— The task —
Which of the lines below contain the string "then"? Copy each one.
══ Material provided ══
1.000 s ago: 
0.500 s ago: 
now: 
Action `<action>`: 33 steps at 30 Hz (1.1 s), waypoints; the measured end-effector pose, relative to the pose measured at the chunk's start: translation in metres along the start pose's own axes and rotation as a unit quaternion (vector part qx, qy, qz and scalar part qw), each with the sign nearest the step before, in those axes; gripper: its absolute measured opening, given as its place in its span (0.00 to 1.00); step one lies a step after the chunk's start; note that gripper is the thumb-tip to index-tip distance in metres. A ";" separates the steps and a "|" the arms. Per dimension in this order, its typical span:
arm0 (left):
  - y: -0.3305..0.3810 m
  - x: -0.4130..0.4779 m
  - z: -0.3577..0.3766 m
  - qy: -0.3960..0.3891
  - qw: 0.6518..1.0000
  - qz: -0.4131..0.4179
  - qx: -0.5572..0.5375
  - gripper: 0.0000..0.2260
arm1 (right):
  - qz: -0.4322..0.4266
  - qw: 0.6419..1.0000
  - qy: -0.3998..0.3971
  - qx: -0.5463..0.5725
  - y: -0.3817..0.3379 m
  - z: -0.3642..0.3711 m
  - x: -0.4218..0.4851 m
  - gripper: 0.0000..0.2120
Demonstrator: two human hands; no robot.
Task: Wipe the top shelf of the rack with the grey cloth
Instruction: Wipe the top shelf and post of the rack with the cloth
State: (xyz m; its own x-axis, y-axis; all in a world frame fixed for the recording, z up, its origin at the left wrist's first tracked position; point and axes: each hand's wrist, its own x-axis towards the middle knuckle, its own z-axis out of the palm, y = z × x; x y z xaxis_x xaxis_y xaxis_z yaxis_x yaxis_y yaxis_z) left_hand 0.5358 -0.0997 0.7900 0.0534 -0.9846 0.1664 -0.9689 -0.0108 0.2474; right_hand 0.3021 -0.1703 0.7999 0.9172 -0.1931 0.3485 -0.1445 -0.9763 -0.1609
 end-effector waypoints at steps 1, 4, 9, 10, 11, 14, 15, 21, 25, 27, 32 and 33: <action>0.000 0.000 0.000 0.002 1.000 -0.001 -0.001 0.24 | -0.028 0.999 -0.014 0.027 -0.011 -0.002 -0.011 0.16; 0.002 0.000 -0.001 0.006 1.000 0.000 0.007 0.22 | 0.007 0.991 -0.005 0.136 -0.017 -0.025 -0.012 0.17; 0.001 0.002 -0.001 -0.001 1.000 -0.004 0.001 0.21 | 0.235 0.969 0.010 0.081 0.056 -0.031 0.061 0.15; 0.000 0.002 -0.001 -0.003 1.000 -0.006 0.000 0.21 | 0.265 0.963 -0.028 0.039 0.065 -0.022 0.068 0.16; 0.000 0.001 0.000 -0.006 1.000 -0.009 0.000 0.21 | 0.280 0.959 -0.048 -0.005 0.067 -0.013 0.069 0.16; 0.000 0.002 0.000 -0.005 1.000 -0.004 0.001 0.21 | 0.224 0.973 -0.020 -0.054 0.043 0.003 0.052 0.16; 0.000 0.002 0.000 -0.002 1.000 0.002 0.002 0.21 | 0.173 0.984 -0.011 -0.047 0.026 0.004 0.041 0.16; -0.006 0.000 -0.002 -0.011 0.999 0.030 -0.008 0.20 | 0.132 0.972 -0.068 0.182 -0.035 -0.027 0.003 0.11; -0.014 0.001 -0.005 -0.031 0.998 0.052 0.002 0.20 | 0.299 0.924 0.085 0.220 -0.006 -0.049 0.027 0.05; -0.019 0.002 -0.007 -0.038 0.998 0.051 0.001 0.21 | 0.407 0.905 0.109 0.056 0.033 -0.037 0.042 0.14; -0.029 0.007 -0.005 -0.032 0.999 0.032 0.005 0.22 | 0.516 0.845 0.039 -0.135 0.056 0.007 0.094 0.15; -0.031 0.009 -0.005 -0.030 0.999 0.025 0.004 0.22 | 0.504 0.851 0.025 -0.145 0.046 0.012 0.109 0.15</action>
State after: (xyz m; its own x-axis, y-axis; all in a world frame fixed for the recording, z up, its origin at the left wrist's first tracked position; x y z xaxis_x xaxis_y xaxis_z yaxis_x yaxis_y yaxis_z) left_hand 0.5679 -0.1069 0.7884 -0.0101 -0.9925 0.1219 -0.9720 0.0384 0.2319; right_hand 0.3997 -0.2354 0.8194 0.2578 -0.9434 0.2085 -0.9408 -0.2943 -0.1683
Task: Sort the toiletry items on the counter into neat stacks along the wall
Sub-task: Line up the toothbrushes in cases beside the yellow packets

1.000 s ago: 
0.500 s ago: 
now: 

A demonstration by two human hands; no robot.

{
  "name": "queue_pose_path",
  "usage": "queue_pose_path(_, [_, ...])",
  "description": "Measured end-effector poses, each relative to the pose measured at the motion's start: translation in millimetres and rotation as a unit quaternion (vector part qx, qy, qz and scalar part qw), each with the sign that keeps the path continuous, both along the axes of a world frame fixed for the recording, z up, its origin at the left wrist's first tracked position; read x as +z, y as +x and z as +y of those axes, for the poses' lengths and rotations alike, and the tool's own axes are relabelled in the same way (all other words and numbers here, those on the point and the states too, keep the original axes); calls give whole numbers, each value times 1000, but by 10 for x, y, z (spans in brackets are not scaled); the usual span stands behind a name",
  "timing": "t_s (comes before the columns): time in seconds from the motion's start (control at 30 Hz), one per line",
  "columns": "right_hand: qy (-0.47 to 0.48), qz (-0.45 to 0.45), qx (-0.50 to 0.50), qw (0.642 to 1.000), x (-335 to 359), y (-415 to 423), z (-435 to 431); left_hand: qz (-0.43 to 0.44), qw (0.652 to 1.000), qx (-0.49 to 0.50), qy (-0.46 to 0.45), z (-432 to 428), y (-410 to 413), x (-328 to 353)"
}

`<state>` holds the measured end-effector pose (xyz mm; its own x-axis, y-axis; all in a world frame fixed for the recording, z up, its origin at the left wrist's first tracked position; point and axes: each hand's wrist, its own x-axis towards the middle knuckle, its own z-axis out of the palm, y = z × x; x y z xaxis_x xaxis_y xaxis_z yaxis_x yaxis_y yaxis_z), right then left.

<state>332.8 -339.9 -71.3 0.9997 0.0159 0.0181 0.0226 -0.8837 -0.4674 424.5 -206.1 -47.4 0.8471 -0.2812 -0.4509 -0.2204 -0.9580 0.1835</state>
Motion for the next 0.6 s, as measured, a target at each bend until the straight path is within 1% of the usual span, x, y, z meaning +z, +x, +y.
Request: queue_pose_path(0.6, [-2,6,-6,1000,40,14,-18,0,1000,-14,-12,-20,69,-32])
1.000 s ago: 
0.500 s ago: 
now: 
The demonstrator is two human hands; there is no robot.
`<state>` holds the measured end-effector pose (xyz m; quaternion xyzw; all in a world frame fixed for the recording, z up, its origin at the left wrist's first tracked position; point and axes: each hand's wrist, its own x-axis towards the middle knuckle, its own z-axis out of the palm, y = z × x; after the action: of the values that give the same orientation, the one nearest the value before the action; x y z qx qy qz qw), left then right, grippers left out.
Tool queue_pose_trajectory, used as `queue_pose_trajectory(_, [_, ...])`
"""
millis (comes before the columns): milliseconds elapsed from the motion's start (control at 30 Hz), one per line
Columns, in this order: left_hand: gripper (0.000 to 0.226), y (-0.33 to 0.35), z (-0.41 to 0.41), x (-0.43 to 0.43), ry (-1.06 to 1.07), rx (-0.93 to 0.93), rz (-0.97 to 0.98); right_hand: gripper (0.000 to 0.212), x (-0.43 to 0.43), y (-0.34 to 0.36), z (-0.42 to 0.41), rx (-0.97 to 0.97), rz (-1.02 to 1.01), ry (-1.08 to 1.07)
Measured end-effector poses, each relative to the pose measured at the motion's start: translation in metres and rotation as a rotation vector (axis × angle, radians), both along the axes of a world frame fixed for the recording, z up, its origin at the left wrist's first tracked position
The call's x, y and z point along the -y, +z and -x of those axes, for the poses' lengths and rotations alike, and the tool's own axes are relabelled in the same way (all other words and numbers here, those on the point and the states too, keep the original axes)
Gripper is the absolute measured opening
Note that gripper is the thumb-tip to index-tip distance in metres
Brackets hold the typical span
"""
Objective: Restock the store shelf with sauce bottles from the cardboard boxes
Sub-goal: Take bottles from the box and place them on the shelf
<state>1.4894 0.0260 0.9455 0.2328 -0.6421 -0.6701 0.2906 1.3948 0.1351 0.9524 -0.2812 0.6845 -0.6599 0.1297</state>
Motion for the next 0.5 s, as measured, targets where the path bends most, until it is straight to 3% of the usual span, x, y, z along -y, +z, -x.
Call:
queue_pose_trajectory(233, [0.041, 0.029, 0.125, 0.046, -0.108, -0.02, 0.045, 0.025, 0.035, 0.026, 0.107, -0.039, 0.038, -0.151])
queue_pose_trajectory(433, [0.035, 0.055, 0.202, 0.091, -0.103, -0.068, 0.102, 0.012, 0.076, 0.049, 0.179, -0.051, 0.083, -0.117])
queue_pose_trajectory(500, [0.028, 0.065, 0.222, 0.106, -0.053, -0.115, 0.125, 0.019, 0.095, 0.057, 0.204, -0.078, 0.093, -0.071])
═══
— Task response —
`<state>` holds the measured end-effector pose (xyz mm; its own x-axis, y-axis; all in a world frame fixed for the recording, z up, its origin at the left wrist's first tracked position; point and axes: each hand's wrist, its own x-axis towards the middle knuckle, its own z-axis out of the palm, y = z × x; x y z xaxis_x xaxis_y xaxis_z yaxis_x yaxis_y yaxis_z), right then left.
`<state>` holds the measured end-effector pose (xyz m; quaternion xyzw; all in a world frame fixed for the recording, z up, its origin at the left wrist's first tracked position; point and axes: each hand's wrist, its own x-axis towards the middle knuckle, its own z-axis out of the palm, y = z × x; after the action: of the values that give the same orientation, the one nearest the value before the action; x y z qx qy qz qw), left then right, grippers left out.

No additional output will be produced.